> Work request
From the first line to the last, please write out the data exactly.

BEGIN Data segment

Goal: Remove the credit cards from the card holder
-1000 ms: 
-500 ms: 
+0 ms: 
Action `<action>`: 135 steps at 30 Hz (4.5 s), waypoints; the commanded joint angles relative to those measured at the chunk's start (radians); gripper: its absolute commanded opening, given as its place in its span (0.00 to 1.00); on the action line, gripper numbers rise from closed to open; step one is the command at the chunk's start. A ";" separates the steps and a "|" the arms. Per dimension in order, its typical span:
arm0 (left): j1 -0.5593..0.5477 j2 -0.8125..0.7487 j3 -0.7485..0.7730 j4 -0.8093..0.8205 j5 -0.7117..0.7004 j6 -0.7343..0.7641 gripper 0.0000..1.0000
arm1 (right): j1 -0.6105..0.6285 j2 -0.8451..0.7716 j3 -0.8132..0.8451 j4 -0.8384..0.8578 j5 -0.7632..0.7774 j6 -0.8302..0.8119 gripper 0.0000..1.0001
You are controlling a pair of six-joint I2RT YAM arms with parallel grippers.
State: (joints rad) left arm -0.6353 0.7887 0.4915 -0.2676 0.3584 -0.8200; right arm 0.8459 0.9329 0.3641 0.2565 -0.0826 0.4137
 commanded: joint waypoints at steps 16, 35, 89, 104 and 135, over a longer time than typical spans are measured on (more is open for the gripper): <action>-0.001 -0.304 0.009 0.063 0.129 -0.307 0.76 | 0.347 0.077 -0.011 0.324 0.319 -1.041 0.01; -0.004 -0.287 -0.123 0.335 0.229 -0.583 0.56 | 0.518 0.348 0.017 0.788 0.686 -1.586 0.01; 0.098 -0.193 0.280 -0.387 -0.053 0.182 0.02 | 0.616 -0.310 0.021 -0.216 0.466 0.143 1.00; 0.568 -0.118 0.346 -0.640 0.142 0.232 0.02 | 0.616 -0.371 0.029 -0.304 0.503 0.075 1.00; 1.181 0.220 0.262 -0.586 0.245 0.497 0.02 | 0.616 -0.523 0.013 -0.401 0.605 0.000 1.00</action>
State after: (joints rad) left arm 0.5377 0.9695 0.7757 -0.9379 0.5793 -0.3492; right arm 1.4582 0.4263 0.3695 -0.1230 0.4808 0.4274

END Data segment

> Task answer
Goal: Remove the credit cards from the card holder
-1000 ms: 
-500 ms: 
+0 ms: 
Action `<action>`: 135 steps at 30 Hz (4.5 s), waypoints; the commanded joint angles relative to those measured at the chunk's start (radians); gripper: its absolute commanded opening, given as its place in its span (0.00 to 1.00); on the action line, gripper numbers rise from closed to open; step one is the command at the chunk's start. A ";" separates the steps and a "|" the arms. Per dimension in order, its typical span:
arm0 (left): j1 -0.5593..0.5477 j2 -0.8125..0.7487 j3 -0.7485..0.7730 j4 -0.8093..0.8205 j5 -0.7117..0.7004 j6 -0.7343..0.7641 gripper 0.0000..1.0000
arm1 (right): j1 -0.6105..0.6285 j2 -0.8451..0.7716 j3 -0.8132..0.8451 j4 -0.8384..0.8578 j5 -0.7632..0.7774 j6 -0.8302..0.8119 gripper 0.0000..1.0001
You are controlling a pair of six-joint I2RT YAM arms with parallel grippers.
State: (joints rad) left arm -0.6353 0.7887 0.4915 -0.2676 0.3584 -0.8200; right arm 0.8459 0.9329 0.3641 0.2565 -0.0826 0.4137
 commanded: joint waypoints at steps 16, 35, 89, 104 and 135, over a longer time than typical spans are measured on (more is open for the gripper): <action>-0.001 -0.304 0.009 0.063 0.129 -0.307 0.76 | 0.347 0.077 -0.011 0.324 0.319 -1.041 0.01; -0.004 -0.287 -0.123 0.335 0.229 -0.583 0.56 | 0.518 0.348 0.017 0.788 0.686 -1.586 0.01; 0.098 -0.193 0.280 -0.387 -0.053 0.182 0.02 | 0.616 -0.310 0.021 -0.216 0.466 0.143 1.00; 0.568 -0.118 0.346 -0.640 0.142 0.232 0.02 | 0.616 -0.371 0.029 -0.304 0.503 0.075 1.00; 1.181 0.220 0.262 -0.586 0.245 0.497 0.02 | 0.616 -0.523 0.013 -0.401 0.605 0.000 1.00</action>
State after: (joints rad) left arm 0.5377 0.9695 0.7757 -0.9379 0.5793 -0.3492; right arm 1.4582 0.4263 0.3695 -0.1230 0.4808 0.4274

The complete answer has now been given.